Stop Your Company From Looking Outside for the Next CIO
Advice on how CIOs can give their chosen successors a better chance.
Wed, June 16, 2010
CIO Executive Council — When I ask CIOs about their successor, I get one of three answers: Fifty percent tell me, “I am grooming two people, but they still have some development ahead of them.” Roughly thirty percent say, “I have someone who could be CIO tomorrow.” The rest of the time I hear, “Not by a long shot.” Despite the fact that most CIOs have a successor in mind, I would wager that fewer than 10 percent of today’s large-company CIOs have been promoted from within. Hence the paradox: You develop successors, yet the CEO almost always goes outside for the next CIO.
This paradox has one obvious explanation: The CEO is dissatisfied with IT, and the CIO’s would-be successors are guilty by association. But there are other, more manageable challenges at play in the succession-planning paradox. The following CIOs and their named successors offer pragmatic solutions.
The Stovepipe Dilemma. IT leaders tend to come up through applications or infrastructure, while the CIO role requires experience with both.
Solution: Give your successor all of IT. Bruce Goodman joined Humana (HUM) in 1999 as CIO, but three years later he took on responsibility for service operations as well. As chief service and information officer, Goodman worked with senior management to give IT operations and technical services to CTO Brian LeClaire, his named successor. LeClaire also kept his existing responsibility for applications engineering. “Years ago, I had an opportunity for advancement that I did not receive because I did not have a successor,” says Goodman. “If you want to advance past CIO, you have to hire people who have the potential to do your job and then give them as much of IT as you can.”

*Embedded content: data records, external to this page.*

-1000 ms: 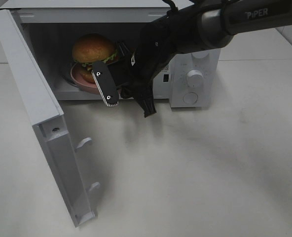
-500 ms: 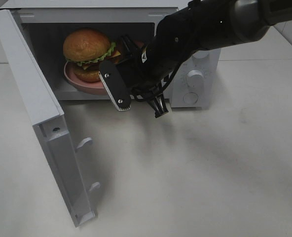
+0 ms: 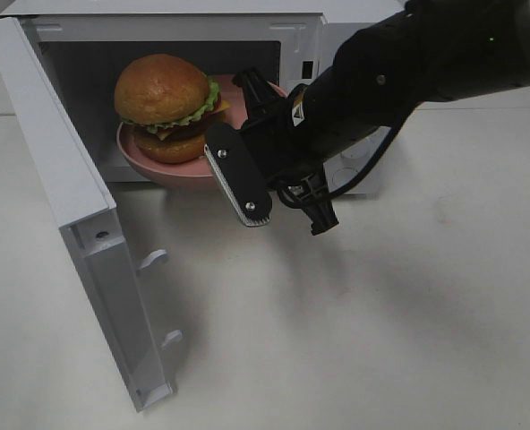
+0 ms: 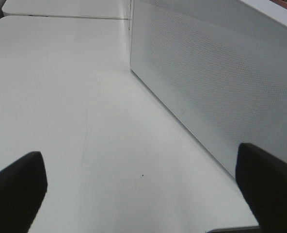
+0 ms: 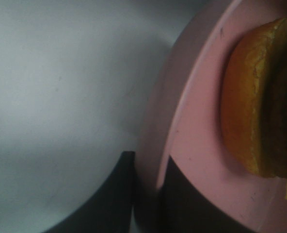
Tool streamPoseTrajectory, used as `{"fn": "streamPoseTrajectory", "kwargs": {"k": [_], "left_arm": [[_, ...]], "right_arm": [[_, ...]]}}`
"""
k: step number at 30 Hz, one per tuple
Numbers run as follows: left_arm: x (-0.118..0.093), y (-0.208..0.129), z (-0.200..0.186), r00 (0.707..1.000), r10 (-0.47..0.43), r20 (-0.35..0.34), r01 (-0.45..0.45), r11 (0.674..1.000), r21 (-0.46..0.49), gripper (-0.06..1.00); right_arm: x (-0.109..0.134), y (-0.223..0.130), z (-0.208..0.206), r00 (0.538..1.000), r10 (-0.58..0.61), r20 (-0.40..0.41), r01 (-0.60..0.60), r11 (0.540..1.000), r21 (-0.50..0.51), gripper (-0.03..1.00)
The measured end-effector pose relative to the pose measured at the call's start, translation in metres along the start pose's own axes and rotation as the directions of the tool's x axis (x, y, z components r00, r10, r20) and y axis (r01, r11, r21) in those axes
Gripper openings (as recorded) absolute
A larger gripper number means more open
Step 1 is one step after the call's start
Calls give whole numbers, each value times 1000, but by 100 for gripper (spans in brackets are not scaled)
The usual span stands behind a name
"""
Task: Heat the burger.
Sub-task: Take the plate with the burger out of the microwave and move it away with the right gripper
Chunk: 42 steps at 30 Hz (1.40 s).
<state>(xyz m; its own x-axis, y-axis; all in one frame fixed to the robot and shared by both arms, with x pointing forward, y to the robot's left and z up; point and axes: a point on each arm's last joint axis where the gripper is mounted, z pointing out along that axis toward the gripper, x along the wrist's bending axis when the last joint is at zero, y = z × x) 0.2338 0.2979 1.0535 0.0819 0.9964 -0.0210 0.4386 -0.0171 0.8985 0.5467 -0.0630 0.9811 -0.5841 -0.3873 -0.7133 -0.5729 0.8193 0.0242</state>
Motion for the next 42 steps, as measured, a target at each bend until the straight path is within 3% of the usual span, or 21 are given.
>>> {"fn": "streamPoseTrajectory", "kwargs": {"k": [28, 42], "left_arm": [[0, 0, 0, 1000, 0, 0, 0, 1000, 0, 98], [0, 0, 0, 1000, 0, 0, 0, 1000, 0, 98]], "right_arm": [[60, -5, -101, 995, 95, 36, -95, 995, -10, 13], [92, -8, -153, 995, 101, 10, -101, 995, 2, 13]]}}
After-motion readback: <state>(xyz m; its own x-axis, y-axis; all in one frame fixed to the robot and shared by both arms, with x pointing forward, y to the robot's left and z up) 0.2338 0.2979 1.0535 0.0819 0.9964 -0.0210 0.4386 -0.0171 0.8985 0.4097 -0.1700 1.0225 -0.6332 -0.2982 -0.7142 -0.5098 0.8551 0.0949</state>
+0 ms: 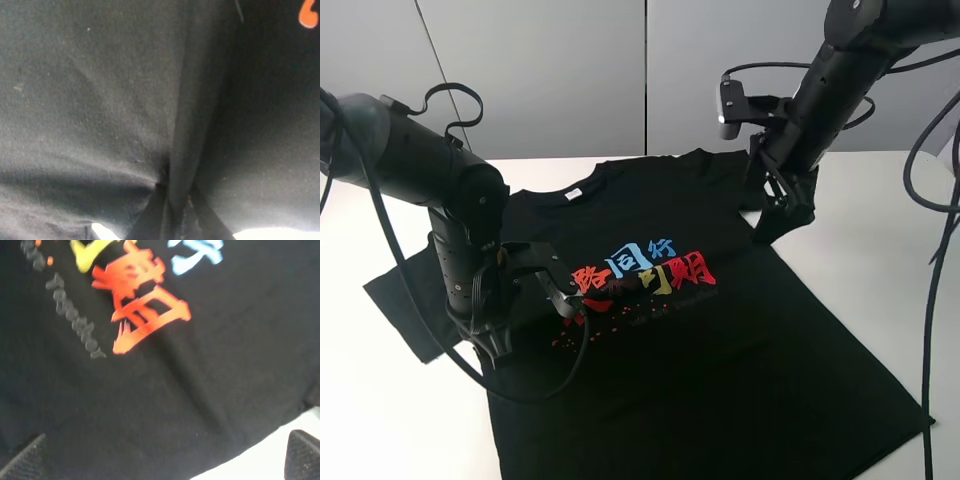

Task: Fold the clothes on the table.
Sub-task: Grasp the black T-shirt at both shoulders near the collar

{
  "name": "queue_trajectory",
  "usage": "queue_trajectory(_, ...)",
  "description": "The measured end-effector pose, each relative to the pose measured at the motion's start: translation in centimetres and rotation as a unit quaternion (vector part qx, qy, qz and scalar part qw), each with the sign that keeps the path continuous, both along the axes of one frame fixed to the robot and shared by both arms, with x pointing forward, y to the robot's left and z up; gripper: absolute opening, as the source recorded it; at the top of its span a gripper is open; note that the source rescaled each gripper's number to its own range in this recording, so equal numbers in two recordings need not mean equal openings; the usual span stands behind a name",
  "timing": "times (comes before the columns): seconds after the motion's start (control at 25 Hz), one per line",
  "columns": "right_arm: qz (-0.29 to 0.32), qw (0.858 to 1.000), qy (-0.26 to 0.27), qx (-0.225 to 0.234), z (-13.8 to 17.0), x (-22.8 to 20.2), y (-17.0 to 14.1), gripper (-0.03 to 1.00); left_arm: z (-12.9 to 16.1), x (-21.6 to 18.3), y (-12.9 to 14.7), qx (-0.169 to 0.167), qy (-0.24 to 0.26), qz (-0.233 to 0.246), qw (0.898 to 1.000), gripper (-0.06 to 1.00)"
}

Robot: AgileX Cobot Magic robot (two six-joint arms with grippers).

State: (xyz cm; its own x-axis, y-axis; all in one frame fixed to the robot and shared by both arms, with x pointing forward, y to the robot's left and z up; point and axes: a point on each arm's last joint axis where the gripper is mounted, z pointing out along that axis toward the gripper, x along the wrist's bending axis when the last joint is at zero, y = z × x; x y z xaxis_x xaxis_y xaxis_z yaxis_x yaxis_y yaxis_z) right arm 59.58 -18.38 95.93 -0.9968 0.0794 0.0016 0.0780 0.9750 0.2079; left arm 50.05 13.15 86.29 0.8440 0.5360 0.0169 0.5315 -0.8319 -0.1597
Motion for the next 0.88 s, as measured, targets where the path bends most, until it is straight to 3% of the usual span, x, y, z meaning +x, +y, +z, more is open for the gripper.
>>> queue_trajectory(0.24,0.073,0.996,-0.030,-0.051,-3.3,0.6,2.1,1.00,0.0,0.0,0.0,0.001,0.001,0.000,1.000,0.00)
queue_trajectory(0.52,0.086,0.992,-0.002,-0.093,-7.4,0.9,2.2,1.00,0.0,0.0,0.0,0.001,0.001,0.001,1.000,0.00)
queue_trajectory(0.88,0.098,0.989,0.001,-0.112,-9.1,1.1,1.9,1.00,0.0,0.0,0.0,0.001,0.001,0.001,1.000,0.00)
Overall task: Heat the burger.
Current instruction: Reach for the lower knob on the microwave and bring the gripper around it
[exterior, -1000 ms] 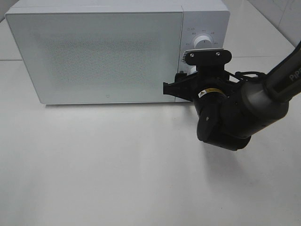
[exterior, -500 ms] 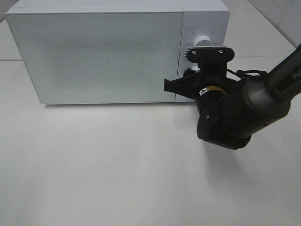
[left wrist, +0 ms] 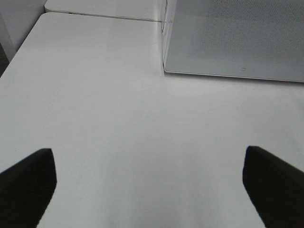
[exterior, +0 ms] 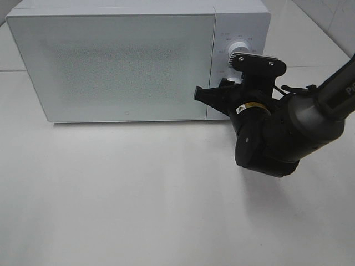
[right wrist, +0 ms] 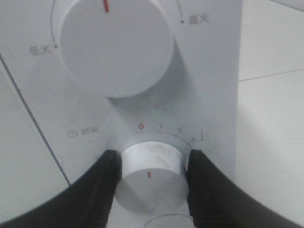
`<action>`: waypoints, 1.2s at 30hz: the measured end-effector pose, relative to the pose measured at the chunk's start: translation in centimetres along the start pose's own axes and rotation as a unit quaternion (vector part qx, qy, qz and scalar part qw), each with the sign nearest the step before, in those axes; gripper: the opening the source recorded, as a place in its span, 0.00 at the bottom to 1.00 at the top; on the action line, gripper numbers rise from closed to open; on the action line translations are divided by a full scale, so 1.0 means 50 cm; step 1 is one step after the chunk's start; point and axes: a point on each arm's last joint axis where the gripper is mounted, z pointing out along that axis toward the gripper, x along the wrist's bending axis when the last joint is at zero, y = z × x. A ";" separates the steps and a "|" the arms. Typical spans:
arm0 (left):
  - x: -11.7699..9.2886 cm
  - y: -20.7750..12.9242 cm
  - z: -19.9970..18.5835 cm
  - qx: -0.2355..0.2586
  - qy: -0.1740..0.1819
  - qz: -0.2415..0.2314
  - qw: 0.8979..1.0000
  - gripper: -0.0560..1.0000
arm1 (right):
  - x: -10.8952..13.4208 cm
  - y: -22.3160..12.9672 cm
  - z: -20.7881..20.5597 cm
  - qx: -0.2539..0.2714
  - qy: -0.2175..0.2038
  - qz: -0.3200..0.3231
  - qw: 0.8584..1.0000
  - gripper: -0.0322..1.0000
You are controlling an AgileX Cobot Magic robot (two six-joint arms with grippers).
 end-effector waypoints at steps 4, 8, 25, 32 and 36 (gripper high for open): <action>0.000 0.000 0.000 0.000 0.000 0.000 1.000 0.99 | -0.001 -0.001 -0.001 0.000 0.004 0.063 0.998 0.47; 0.000 0.000 0.000 0.000 0.000 0.000 1.000 0.99 | -0.004 -0.002 -0.001 0.002 0.012 0.186 0.983 0.47; 0.000 0.000 0.000 0.000 0.000 0.000 1.000 0.99 | -0.006 -0.005 -0.003 0.012 0.018 0.505 0.863 0.47; 0.000 0.000 0.000 0.000 0.000 0.000 1.000 0.99 | -0.006 -0.005 -0.002 0.016 0.018 0.612 0.790 0.47; 0.000 0.000 0.000 0.000 0.000 0.000 1.000 0.99 | -0.006 -0.006 -0.003 0.018 0.018 0.637 0.771 0.47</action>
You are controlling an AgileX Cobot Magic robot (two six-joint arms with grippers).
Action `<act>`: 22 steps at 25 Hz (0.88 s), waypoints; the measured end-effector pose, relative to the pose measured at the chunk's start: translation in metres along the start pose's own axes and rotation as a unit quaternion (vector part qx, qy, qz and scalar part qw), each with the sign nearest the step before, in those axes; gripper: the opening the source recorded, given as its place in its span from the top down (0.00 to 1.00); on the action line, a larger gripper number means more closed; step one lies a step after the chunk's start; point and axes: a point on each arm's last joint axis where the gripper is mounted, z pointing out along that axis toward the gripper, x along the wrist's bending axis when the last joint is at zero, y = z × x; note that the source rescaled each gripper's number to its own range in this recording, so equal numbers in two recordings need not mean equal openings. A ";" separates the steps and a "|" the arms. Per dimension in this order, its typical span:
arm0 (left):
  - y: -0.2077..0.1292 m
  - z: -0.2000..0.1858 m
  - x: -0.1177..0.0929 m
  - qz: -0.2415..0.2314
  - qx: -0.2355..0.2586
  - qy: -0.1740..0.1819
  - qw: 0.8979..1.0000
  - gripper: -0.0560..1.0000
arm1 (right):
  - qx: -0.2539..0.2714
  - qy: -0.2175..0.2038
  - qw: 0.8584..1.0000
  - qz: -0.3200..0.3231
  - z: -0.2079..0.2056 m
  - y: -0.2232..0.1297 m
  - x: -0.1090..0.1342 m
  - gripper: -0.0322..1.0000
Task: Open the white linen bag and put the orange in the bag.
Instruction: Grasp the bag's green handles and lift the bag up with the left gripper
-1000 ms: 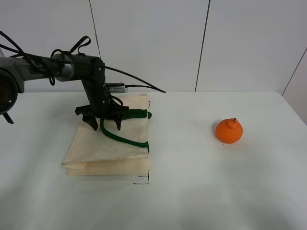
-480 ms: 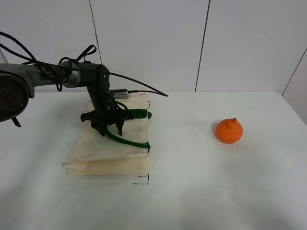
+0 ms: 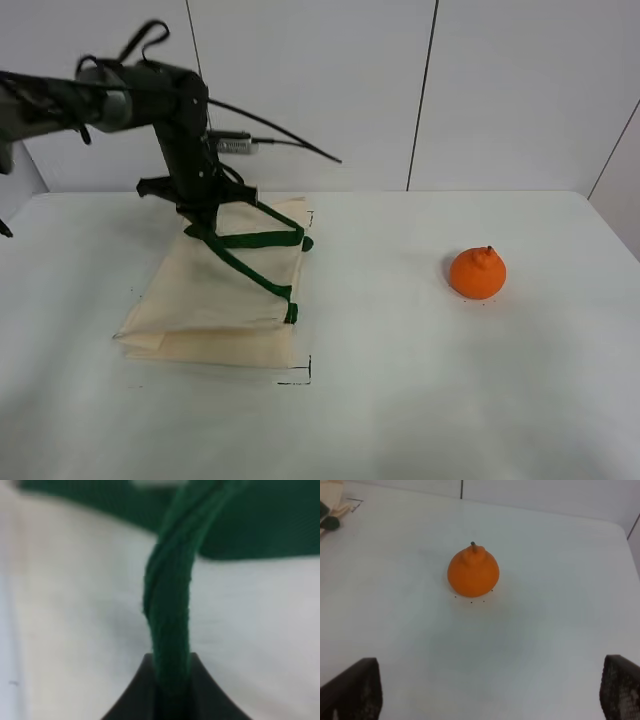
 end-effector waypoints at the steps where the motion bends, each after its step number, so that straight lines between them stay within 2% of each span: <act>1: 0.004 -0.019 0.002 0.008 -0.015 -0.002 1.000 0.94 | 0.000 0.000 1.000 0.000 0.000 0.000 0.000 0.00; 3: 0.008 -0.048 0.005 0.030 -0.031 -0.001 0.999 0.94 | 0.000 0.000 1.000 0.000 0.000 0.000 0.000 0.00; 6: 0.007 -0.076 0.007 0.049 -0.025 -0.005 0.998 0.94 | 0.000 0.000 1.000 0.000 0.000 0.000 0.000 0.00; 11: 0.012 -0.119 0.001 0.057 -0.067 -0.068 0.994 0.94 | 0.009 0.003 1.000 0.001 0.002 0.003 0.000 0.00; 16: 0.005 -0.173 0.007 0.052 -0.120 -0.094 0.987 0.94 | 0.098 0.006 0.995 -0.004 0.028 0.043 -0.002 0.00; 22: -0.004 -0.211 0.015 0.049 -0.159 -0.101 0.981 0.94 | 0.226 0.015 0.974 -0.010 0.109 0.100 -0.005 0.00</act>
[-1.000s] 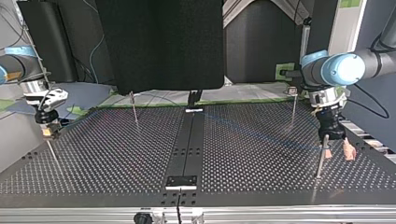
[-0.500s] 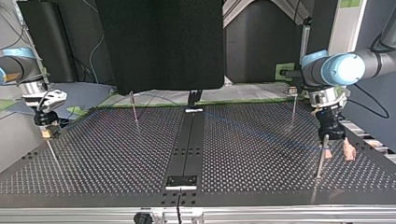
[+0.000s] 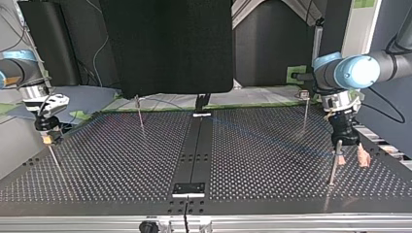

Solution: Recruit well-rounded direct reports. When Rick Davidson was CIO at Manpower, he had openings in his applications and infrastructure leadership. But he did not recruit people with stovepipe backgrounds in those disciplines, as many CIOs do. Instead, Davidson, now a director at AlixPartners, kept an eye on bringing in possible successors and so hired people with broad experiences in shared services operations and business functions.
The Exposure Dilemma. Too often when the outgoing CIO recommends a successor, the executive committee has had little exposure to the internal candidate.
Solution: Get successors in front of the business. Davidson gave Denis Edwards, who succeeded him at Manpower in 2009, responsibility for a front-office transformation program—“the largest, most complex program in the history of the company,” says Edwards. Because of the program’s impact, the entire executive committee was invested. Davidson, rather than acting as the executive face on the program himself, gave Edwards the highly visible role of providing the steering committee with updates and presentations.